Wednesday, October 16, 2019

Taking Tea in the Long 18th Century (and how not to do it)

Francis Hayman, Portrait of Jonathan Tyers and Family, 1740 (Tyers owned Vauxhall Gardens)
Tea was one of the most popular beverages in the 18th century, if not the most popular, in spite of its cost. Originally imported from China, the British began to grow it in India early in the 19th century. Because it was expensive, it was kept in locked canisters, with the key kept by the lady of the house. Servants sometimes dried and sold the used tea leaves to those who could not afford even the cheapest grade of tea.

How much did tea cost in the mid-18th century?

One pound of tea: from 7 shillings, 6 pence to 16 shillings.

By contrast, a pound of Fry's drinking chocolate was 5 shillings.

A pound of coffee cost from 4 shillings, 9 pence to 6 shillings.

A quart of beer was 4 pence.

Tuppence would get you dead drunk on gin.

Prices from The First Footguards website at http://footguards.tripod.com/08HISTORY/08_costofliving.htm, based on Dr. Johnson's London (published 2000) by Liza Picard.

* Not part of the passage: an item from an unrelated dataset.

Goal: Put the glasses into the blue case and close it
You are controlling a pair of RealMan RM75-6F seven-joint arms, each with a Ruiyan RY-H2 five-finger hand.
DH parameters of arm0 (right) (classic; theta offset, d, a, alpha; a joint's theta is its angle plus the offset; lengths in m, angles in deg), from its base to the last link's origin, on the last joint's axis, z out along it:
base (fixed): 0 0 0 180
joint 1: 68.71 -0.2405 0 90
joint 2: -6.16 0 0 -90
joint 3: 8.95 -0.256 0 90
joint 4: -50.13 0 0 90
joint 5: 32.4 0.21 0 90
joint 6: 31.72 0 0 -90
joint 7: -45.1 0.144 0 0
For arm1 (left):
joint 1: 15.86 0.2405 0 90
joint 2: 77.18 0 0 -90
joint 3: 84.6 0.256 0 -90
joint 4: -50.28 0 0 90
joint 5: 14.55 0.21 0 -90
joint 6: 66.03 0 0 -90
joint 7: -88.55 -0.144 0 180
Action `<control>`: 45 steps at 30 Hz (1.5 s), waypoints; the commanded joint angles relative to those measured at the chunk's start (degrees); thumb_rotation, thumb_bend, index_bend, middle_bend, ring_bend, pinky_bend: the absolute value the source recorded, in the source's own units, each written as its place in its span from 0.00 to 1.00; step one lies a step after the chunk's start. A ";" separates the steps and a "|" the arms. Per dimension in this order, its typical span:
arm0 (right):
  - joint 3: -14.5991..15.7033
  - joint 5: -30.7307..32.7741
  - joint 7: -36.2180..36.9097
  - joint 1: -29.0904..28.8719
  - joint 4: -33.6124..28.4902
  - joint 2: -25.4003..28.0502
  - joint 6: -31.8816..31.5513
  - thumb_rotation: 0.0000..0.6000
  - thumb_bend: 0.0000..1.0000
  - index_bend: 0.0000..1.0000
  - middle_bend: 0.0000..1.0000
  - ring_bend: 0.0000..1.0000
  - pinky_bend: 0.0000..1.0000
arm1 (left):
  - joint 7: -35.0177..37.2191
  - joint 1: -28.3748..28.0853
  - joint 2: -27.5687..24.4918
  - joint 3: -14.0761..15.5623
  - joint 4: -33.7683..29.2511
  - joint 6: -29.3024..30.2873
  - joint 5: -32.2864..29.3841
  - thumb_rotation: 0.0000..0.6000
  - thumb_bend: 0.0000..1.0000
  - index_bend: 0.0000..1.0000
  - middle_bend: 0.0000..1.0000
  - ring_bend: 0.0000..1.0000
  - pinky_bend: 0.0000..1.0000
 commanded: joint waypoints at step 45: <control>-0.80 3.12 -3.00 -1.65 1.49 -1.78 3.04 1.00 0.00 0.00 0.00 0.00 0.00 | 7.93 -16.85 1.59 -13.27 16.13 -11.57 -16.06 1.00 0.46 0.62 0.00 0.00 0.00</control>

In historical romance novels set in the Georgian and Regency periods, tea parties  tend to figure largely. We've read the descriptions: the petits-fours, the little cakes filled with whipped cream, the jam tarts, perhaps little watercress or cucumber sandwiches, scones and clotted cream, and maybe shortbread.

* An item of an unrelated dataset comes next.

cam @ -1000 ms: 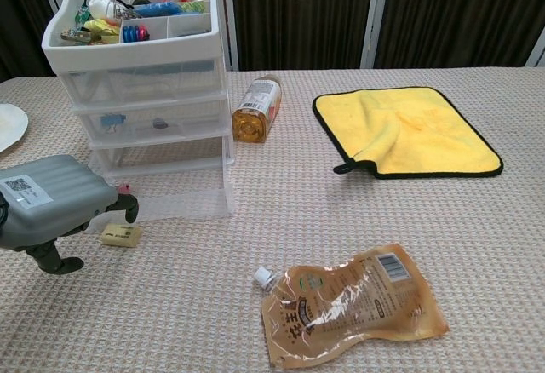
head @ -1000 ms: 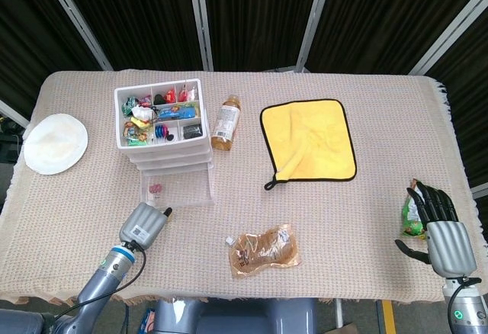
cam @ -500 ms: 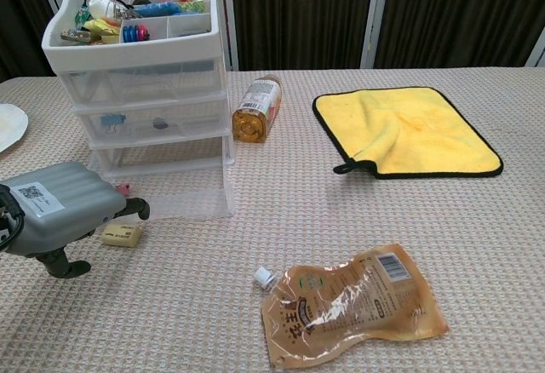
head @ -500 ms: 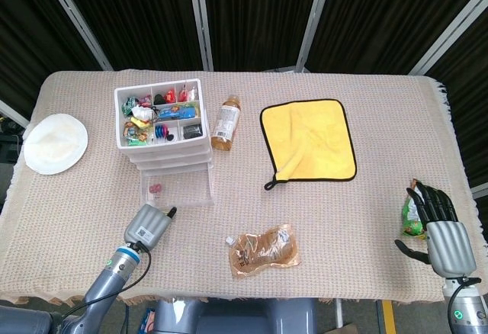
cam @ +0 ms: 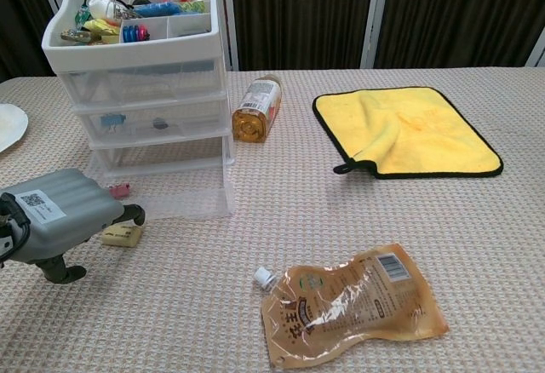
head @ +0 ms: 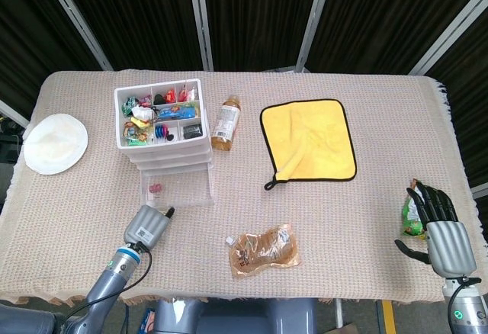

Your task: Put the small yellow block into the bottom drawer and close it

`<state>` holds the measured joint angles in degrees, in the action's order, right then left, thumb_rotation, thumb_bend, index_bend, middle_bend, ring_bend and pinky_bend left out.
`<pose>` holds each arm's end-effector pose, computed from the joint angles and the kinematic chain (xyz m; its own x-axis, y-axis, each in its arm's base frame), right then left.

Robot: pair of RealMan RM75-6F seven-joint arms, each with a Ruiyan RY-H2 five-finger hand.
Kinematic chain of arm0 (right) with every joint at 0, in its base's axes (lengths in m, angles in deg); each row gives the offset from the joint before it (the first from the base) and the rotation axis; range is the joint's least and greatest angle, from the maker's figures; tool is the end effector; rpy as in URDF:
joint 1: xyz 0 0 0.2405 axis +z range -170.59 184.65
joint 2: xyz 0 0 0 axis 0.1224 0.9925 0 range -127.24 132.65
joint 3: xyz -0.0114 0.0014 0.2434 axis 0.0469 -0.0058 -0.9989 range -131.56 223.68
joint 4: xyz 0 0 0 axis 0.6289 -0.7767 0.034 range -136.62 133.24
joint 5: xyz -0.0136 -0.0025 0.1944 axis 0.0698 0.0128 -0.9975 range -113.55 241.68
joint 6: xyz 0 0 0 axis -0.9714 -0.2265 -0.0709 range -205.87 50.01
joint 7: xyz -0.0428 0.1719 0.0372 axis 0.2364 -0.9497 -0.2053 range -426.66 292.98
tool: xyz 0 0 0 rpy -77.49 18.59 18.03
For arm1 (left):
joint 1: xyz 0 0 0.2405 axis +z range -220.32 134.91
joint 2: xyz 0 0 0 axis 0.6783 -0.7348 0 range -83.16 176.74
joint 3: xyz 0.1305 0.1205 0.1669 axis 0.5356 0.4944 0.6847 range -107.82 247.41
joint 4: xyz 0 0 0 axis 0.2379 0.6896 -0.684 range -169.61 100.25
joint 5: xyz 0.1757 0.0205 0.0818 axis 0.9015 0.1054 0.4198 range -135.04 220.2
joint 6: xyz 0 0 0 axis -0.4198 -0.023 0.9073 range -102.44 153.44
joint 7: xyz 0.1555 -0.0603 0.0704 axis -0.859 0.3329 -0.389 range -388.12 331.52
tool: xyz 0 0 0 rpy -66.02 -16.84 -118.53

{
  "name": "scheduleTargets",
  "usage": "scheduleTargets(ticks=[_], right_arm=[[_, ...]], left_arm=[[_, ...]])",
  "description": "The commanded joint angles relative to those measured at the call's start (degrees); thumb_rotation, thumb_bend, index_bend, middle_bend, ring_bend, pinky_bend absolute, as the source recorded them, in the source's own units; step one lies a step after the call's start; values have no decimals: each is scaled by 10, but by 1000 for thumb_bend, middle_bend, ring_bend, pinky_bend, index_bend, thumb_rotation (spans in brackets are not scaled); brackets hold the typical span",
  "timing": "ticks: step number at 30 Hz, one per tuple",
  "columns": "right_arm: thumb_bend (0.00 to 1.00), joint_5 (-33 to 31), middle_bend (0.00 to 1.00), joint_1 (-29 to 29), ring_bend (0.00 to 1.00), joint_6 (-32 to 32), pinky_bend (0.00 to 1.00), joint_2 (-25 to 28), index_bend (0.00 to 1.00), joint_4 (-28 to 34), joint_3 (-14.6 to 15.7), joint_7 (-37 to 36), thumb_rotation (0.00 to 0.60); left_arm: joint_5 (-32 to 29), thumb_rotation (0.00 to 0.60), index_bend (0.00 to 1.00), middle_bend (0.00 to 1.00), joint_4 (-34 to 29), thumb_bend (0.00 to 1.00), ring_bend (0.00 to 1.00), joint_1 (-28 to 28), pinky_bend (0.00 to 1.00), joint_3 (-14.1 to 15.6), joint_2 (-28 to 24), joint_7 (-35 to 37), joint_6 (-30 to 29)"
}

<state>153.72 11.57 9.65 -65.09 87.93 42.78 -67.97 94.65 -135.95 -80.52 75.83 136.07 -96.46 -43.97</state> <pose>-0.2842 -0.2153 0.1558 0.3630 0.0438 0.9308 -0.9284 -0.0677 0.3653 -0.1724 0.2657 -0.0421 0.8961 0.2148 0.3885 0.4433 -0.4799 -0.7571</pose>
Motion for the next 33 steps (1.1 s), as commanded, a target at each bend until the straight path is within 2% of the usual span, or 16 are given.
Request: scheduleTargets(ticks=[1, 12, 20, 33], right_arm=[[52, 1, 0, 0, 0, 1, 0, 0, 77, 0, 0, 0, 600], [53, 1, 0, -1, 0, 1, 0, 0, 77, 0, 0, 0, 600], [53, 0, 0, -1, 0, 2, 0, 0, 77, 0, 0, 0, 600], [53, 0, 0, -1, 0, 3, 0, -1, 77, -1, -1, 1, 600]], left_arm=[[-4, 600, 229, 1000, 1, 319, 930, -1, 662, 0, 2, -2, -1], [1, 600, 352, 1000, 1, 382, 930, 2, 661, 5, 4, 5, -3], [-2, 600, 353, 1000, 4, 386, 929, 0, 662, 6, 3, 0, -3], [-6, 600, 430, 1000, 30, 386, 930, -7, 661, -2, 14, 2, 5]])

Most of those treats did not grace the Georgian tea table. Many of them hadn't been invented yet. Jam tarts seem to appear for the first time in The Art of Cookery Made Easy and Refined by John Mollard (1802). The sandwich dates to 1762, courtesy of the Earl of Sandwich's reluctance to leave the gaming table, but I suspect it did not make its appearance in polite society until much later. In fact, cookbooks of the period contain relatively few recipes for, or references to, the things we would expect to see on a tea table.

This is why:  Frosting was  non-existent. A fruitcake-style cake might get a little icing; so did some biscuits. By our standards, they were all pretty plain. There were only two ways to make a cake rise: by using yeast or by beaten eggs (like pound cake, which most of the cakes resembled).

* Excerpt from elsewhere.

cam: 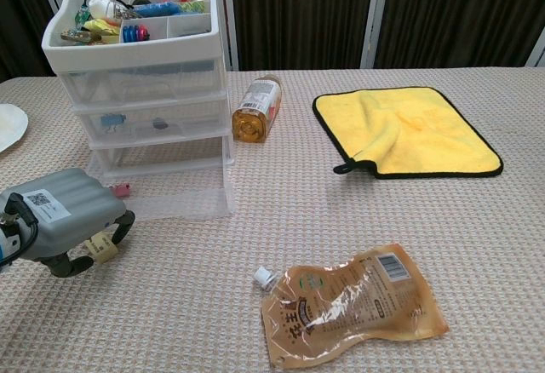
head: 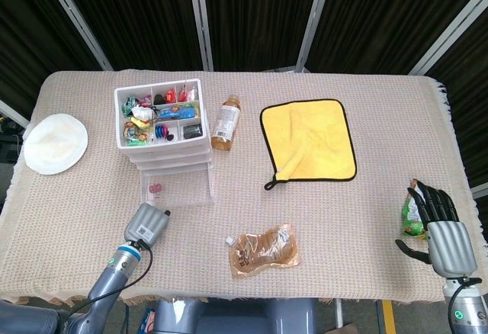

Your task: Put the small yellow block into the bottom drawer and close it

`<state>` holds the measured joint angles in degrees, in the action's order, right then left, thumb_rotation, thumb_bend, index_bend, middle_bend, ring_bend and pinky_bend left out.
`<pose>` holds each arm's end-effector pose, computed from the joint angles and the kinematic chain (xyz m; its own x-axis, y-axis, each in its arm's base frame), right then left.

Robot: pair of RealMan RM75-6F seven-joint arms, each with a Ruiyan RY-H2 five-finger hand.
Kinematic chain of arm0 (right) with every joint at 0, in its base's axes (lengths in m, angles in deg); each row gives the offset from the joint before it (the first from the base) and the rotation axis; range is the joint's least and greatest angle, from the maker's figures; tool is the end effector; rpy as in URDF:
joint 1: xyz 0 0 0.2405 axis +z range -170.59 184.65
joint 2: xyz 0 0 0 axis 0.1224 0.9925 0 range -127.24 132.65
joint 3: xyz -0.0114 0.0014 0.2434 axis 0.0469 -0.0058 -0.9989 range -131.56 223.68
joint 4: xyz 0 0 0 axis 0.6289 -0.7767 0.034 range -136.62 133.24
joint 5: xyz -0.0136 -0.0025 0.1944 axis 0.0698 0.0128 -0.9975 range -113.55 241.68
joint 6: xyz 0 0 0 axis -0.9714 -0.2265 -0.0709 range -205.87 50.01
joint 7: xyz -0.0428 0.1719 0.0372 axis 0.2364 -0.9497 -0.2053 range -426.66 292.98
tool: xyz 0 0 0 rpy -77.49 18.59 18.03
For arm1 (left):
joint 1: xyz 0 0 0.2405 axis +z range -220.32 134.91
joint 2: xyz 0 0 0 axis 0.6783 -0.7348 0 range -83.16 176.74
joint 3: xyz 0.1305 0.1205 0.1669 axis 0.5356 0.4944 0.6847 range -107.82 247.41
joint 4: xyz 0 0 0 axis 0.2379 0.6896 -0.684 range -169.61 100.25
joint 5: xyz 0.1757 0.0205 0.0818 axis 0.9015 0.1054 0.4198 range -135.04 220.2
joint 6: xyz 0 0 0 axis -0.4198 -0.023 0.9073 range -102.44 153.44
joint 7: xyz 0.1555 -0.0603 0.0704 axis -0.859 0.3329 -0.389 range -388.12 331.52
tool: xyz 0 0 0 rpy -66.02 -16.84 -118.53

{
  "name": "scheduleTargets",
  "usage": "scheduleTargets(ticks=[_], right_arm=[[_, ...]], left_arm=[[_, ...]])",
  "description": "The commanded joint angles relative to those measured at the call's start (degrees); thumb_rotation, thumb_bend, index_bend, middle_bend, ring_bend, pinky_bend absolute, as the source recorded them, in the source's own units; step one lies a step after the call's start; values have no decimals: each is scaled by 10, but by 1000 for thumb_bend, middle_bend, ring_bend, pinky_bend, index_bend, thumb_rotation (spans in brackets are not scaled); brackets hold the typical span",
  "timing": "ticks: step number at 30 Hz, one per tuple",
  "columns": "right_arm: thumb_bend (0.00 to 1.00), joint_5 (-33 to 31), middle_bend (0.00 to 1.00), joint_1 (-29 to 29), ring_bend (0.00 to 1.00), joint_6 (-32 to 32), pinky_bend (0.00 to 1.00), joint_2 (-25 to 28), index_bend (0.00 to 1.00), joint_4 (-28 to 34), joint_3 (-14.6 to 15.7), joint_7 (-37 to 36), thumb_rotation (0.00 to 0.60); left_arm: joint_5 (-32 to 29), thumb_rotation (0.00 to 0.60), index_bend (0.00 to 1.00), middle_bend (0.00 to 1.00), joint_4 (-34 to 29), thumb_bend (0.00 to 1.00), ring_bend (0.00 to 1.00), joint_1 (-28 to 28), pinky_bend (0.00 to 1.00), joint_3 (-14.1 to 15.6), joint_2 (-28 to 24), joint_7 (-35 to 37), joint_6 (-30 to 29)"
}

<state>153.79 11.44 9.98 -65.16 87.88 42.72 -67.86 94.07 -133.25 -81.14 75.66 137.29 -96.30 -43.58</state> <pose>-0.2840 -0.2148 0.1566 0.3641 0.0499 0.9300 -0.9279 -0.0668 0.3668 -0.1757 0.2720 -0.0466 0.9038 0.2064 0.3748 0.4275 -0.4739 -0.7698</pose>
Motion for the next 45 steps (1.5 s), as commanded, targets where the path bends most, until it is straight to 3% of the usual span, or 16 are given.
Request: scheduleTargets(ticks=[1, 19, 35, 45], right_arm=[[53, 0, 0, 0, 0, 0, 0, 0, 77, 0, 0, 0, 600], [54, -2, 0, 0, 0, 1, 0, 0, 77, 0, -1, -1, 600], [53, -3, 0, -1, 0, 0, 0, 1, 76, 0, -1, -3, 600], [53, -3, 0, 0, 0, -2, 0, 1, 77, 1, -1, -3, 600]], left_arm=[[0, 600, 437, 1000, 5, 386, 930, -1, 661, 0, 3, 0, 2], [20, 600, 560, 1000, 23, 400, 930, 3, 662, 4, 12, 22, 6], [98, 600, 575, 1000, -63, 406, 929, 6, 662, 29, -27, 10, -21], [127, 600, 576, 1000, -107, 407, 930, -11, 661, -4, -51, -5, -32]])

There are lots of recipes for (caraway) seed cake, some for small cakes like ratafia puffs or Portugal cakes and some for biscuits, or what we Americans  call cookies. None of them are as sweet as modern American baked goods. The things most commonly added are spices, like cinnamon and nutmeg, and currants or raisins. None of them contain chocolate (though I have seen a recipe for what looks like mousse apparently made with drinking chocolate (sold in tablets similar to cakes of Mexican  drinking chocolate), and a candy called "chocolate almonds" which was evidently a hard candy molded in the shape of almonds). No actual almonds were harmed in the process. Vanilla was used as a flavoring in drinking chocolate. I have not seen it in any of the cake or biscuit recipes.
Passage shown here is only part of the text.